Aku
tidak pernah ingat. Tetapi kata mereka, pada awalnya aku hanyalah perpaduan
antara tulang, daging, darah, dan organ-organ penting yang menakjubkan. Kata
mereka pula selama sembilan bulan aku berada dalam tempat paling nyaman dan
aman: rahim ibu. Aku tidak ingat bagaimana rasanya ketika keluar dari sana.
Tetapi jam dan tanggal itu telah ditetapkan sebagai hari kelahiranku, sekaligus
waktu dimana untuk pertama kalinya aku berkenalan denganmu: Bumi.
Mungkin
aku pelupa.
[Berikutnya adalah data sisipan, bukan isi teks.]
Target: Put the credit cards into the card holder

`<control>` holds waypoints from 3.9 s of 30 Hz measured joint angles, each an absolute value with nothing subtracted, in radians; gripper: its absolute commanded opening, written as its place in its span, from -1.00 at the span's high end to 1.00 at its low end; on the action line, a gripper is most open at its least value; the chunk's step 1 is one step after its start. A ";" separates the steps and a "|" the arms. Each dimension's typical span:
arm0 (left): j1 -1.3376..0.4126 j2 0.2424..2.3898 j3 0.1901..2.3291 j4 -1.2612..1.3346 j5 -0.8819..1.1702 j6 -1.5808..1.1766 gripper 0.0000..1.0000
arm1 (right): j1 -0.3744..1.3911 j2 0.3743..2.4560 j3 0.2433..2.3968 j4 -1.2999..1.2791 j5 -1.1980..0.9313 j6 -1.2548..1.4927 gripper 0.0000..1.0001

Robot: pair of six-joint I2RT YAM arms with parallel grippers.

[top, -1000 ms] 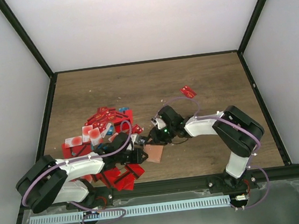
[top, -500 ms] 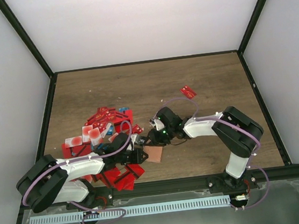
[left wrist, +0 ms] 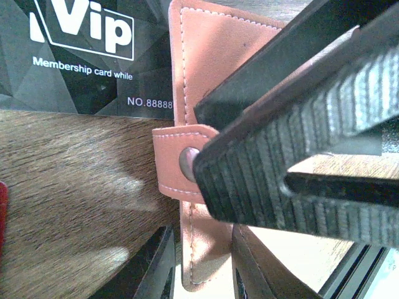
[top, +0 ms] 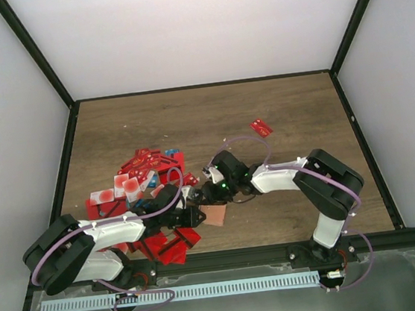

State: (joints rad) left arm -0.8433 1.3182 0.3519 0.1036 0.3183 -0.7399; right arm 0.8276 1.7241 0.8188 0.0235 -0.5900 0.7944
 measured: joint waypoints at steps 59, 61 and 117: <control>-0.843 1.312 0.352 0.093 0.307 -0.756 0.46 | 0.835 1.664 0.875 -0.200 -0.443 0.748 0.99; -0.843 1.312 0.352 0.093 0.307 -0.757 0.46 | 0.835 1.658 0.875 -0.205 -0.441 0.748 0.99; -0.838 1.483 0.601 -0.036 0.216 -0.775 0.40 | 0.835 1.528 0.732 -0.209 -0.463 0.854 0.99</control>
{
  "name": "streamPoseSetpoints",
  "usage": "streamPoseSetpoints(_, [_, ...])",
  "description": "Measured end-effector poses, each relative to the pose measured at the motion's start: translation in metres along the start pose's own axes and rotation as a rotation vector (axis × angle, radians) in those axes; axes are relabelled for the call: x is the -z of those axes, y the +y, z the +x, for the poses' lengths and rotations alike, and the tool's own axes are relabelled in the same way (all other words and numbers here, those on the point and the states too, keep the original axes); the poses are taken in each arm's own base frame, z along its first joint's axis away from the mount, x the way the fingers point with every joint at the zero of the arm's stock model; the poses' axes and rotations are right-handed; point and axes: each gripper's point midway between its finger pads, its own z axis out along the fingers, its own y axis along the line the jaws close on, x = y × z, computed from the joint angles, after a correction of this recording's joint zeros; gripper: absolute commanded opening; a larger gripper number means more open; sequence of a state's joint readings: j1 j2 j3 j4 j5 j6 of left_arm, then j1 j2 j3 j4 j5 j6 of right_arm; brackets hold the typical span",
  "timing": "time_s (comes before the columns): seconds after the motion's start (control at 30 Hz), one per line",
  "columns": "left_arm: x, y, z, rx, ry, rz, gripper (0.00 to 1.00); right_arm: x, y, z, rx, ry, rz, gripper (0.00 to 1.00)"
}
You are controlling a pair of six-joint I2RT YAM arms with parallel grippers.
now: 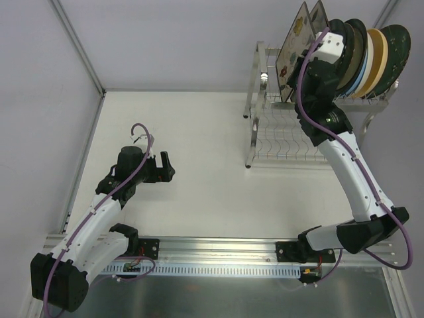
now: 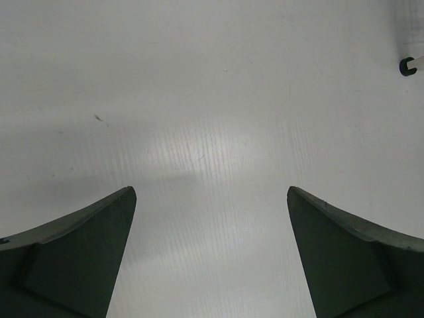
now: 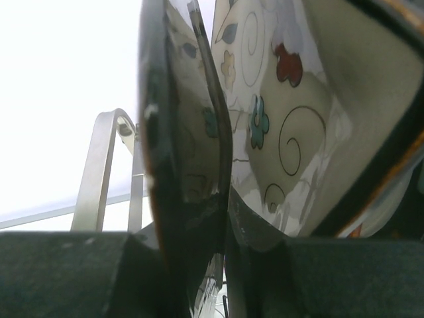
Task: Load the plates into the dish rack
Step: Insert the plate into the dish rack
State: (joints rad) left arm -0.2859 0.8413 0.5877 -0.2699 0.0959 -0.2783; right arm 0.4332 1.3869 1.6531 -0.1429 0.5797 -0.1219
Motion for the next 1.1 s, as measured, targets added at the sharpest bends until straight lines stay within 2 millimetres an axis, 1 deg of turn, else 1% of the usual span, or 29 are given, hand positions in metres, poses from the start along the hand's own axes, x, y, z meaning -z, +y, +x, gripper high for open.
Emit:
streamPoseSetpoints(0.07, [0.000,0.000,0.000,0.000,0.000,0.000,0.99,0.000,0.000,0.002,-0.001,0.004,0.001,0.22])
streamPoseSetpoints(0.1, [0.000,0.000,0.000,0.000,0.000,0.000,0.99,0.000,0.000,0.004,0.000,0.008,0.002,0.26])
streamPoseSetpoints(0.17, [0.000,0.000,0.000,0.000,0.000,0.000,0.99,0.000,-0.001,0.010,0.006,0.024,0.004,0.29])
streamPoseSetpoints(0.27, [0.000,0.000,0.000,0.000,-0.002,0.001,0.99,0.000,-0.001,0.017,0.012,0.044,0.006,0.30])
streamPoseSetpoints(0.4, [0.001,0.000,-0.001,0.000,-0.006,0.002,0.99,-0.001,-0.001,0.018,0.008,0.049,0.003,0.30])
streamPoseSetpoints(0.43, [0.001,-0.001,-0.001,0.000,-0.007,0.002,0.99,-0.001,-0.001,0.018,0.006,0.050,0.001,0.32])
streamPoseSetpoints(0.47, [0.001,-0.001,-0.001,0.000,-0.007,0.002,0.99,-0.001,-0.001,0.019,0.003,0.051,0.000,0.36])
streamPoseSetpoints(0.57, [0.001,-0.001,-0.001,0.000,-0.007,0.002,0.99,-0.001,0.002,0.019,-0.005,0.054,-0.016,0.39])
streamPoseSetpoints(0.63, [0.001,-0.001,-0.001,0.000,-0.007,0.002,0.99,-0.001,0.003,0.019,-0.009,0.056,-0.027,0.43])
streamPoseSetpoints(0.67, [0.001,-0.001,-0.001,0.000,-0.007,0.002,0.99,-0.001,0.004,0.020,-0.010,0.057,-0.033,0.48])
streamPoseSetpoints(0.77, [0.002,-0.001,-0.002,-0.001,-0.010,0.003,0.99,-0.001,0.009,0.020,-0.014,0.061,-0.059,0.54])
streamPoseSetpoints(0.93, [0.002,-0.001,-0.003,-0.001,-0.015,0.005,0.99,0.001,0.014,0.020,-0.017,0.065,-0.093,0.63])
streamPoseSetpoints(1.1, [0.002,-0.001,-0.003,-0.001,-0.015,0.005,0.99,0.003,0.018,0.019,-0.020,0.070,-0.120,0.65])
Tapi aku benar-benar tidak ingat bagaimana rasanya tinggal di Bumi
untuk pertama kali. Mungkin Bumi terasa hangat, mengingat ibuku langsung
mendekapku untuk memberi air susu. Mungkin juga Bumi terasa terang, karena
pencahayaan kamar bersalin rumah sakit yang seringkali menyilaukan. Apapun itu
aku tak ingat. Tapi mungkin pada awalnya, Bumi terasa menyenangkan.
Aku mulai
berkenalan dengan Bumi lewat merasakannya satu-satu: saat aku belajar merangkak
dan berjalan di tanah; saat aku bermain membuat masakan dari pohon pisang dan
tanaman sekitar; saat aku merasakan sendiri berlari dan basah kuyup ketika
bermain di tengah hujan; juga ketika diam-diam aku sering curi-curi pandang
dengan bulan bintang ketika malam. Kala itu otak kecilku mungkin tidak tahu
apa-apa. Tapi aku merasai sendiri dengan seluruh indraku. Tempat bermain yang
menyenangkan: Bumi.
Usialah
yang kemudian membawaku ke bangku sekolah. Di sana aku banyak mendengar cerita
tentang Bumi. Bagaimana bentuknya, apa komposisinya, apa material yang
terkandung di dalamnya, siapa saja yang hidup di atasnya, dan berbagai cerita
lain yang sebagian besar belum aku lihat dengan mataku sendiri. Semua cerita
itu kemudian menjadi materi hapalan untuk kepentingan ujian kelas, atau hal
akademik lainnya. Aku menjadi tahu tentang Bumi. Hanya sekedar tahu. Tidak
mengenalnya, ataupun merasainya lagi.
Kemudian
waktu membawaku melesat dengan berbagai hal asyik lain. Sehingga aku lupa bertanya,
bagaimana kabar Bumi? Temanku semakin banyak, aku bertambah tinggi, sekolahku
semakin tinggi. Tapi tidak pernah terpikirkan olehku, bagaimana keadaan Bumi?
Lagi-lagi
waktu berperan sebagai penyadar orang-orang lupa sepertiku. Semua mulai
menyadari bahwa dirimu, Bumi, sedang tidak baik-baik saja. Kamu demam. Suhumu
meningkat. Sehingga es di kedua kutupmu mulai mencair. Badanmu panas. Karena
lapisan ozonmu bolong disana-sini, menipis. Rutinitasmu menjadi berubah, Bumi.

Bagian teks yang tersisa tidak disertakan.